▶ [Aim of the task]: Copy the data that follows exactly as it is, excluding all pictures.

▶ [Information supplied]:
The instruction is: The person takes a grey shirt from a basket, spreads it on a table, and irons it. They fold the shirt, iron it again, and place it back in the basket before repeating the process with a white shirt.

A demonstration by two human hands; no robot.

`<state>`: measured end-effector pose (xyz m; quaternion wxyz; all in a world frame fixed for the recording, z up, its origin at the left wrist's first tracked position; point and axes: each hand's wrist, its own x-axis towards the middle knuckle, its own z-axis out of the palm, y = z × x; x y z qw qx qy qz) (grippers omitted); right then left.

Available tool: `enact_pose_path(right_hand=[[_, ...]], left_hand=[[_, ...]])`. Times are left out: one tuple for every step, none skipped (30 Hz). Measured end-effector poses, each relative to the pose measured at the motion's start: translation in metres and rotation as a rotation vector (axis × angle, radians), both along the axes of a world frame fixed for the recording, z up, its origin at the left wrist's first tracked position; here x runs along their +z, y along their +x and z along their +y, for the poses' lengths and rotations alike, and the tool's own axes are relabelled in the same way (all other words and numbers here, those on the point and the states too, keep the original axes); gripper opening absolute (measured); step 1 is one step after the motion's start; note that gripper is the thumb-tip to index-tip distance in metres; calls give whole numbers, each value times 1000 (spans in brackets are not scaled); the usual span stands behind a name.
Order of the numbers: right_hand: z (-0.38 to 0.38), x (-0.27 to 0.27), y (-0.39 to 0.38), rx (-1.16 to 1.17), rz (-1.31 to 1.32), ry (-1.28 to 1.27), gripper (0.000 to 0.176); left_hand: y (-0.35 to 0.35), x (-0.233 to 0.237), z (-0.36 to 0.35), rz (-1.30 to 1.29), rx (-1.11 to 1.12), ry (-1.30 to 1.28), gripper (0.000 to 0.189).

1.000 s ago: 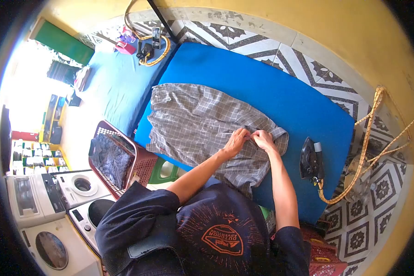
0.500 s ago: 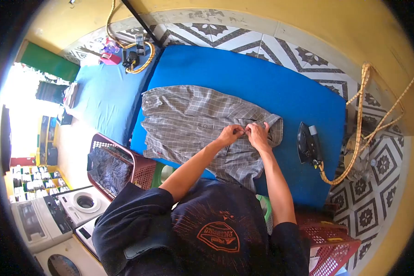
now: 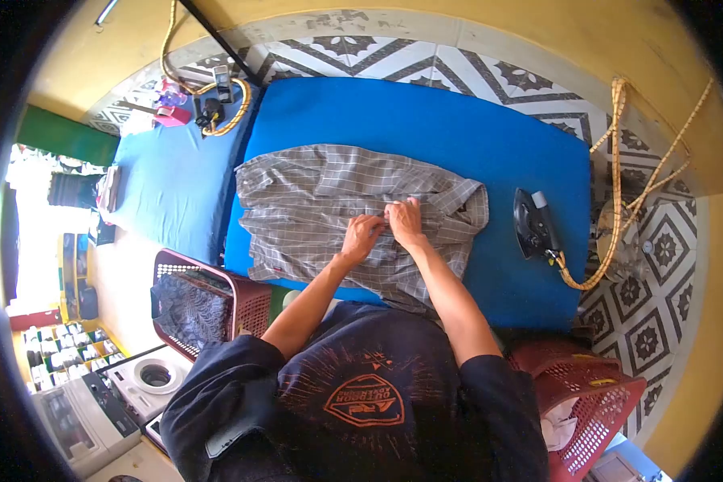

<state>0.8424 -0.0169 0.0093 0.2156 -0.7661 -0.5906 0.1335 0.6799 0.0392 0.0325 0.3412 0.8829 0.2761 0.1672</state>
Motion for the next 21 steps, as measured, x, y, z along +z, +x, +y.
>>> enact_pose_path(right_hand=[[2,1,-2,12,4,6,13],[3,3,-3,-9,11,-36,13],[4,2,-2,-31,17,-80,13],[7,2,0,-62,37,-187,2],[7,1,2,-92,88,-202,9],[11,3,3,-148,149,-231,14],[15,5,4,-204,209,-260,19],[15,9,10,-189,214,-343,24],[16,11,13,-202,213,-388,23],[16,13,15,-223,270,-405,24],[15,15,17,-245,329,-423,25],[15,13,19,-243,327,-422,25],[14,12,22,-253,385,-435,26],[13,10,23,-265,443,-449,28],[12,15,21,-268,442,-448,28],[10,24,18,-251,408,-414,28],[8,33,14,-234,374,-380,29],[6,35,11,-235,373,-379,29],[2,37,7,-176,279,-305,26],[-1,39,4,-118,187,-232,23],[-4,36,3,-121,186,-233,23]], left_hand=[[2,5,0,35,25,-24,14],[3,10,1,2,34,-7,15],[3,9,2,-31,42,8,15],[3,8,4,-31,52,11,15],[5,7,6,-71,78,-15,16],[6,5,8,-112,104,-40,17],[7,2,9,-115,113,-37,17],[9,0,10,-145,125,-46,18],[10,1,11,-175,136,-54,19],[12,2,11,-110,141,-81,19],[13,4,11,-111,145,-79,19],[14,7,11,-143,154,-91,18],[15,9,11,-175,162,-103,18],[14,12,13,-151,138,-110,17],[14,10,14,-153,136,-110,17],[14,6,15,-204,132,-105,17],[14,3,17,-256,129,-100,17],[14,2,19,-257,129,-99,17],[14,0,22,-250,124,-135,16],[13,-2,23,-242,118,-172,16],[13,0,23,-242,116,-174,16]])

▶ [Answer box]:
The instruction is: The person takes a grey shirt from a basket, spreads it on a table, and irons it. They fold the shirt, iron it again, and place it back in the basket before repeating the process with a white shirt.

A demonstration by two human hands; no robot.

`<state>`: measured end-effector pose (xyz m; quaternion wxyz; all in a world frame fixed for the recording, z up, its origin at the left wrist's first tracked position; point and axes: each hand's wrist, its own x-axis towards the middle knuckle, its own z-axis out of the palm, y = z × x; x y z qw qx qy qz) (grippers omitted); right then left.

Available tool: `enact_pose_path(right_hand=[[_, ...]], left_hand=[[_, ...]])`. Times are left out: one tuple for every step, none skipped (30 Hz). Measured end-effector poses, each relative to the pose measured at the motion's start: translation in metres and rotation as a rotation vector (axis × angle, radians), both along the axes of a world frame fixed for the recording, z up, its origin at the left wrist's first tracked position; here x runs along their +z, y along their +x and z along their +y, for the poses' lengths and rotations alike, and the tool's own axes are relabelled in the same way (all other words and numbers here, those on the point and the states too, keep the original axes); gripper opening absolute (measured); step 1 is one step after the motion's start; note that gripper is the thumb-tip to index-tip distance in metres; calls give whole numbers, each value times 1000 (spans in brackets are not scaled); the usual span stands behind a name.
Order of the numbers: right_hand: z (-0.38 to 0.38), x (-0.27 to 0.27), y (-0.39 to 0.38), rx (-1.16 to 1.17), rz (-1.31 to 1.32), ry (-1.28 to 1.27), gripper (0.000 to 0.176); left_hand: y (-0.35 to 0.35), x (-0.233 to 0.237), z (-0.36 to 0.35), rz (-1.30 to 1.29), rx (-1.11 to 1.12), ry (-1.30 to 1.28), gripper (0.000 to 0.189).

1.000 s ago: 
0.500 s ago: 
now: 

<state>0.8424 -0.0169 0.0093 0.2156 -0.7661 -0.5906 0.1335 0.6799 0.0392 0.0325 0.3412 0.8829 0.2761 0.1672</state>
Motion for the next 21 steps, as measured, x, y, z along +z, +x, +y.
>>> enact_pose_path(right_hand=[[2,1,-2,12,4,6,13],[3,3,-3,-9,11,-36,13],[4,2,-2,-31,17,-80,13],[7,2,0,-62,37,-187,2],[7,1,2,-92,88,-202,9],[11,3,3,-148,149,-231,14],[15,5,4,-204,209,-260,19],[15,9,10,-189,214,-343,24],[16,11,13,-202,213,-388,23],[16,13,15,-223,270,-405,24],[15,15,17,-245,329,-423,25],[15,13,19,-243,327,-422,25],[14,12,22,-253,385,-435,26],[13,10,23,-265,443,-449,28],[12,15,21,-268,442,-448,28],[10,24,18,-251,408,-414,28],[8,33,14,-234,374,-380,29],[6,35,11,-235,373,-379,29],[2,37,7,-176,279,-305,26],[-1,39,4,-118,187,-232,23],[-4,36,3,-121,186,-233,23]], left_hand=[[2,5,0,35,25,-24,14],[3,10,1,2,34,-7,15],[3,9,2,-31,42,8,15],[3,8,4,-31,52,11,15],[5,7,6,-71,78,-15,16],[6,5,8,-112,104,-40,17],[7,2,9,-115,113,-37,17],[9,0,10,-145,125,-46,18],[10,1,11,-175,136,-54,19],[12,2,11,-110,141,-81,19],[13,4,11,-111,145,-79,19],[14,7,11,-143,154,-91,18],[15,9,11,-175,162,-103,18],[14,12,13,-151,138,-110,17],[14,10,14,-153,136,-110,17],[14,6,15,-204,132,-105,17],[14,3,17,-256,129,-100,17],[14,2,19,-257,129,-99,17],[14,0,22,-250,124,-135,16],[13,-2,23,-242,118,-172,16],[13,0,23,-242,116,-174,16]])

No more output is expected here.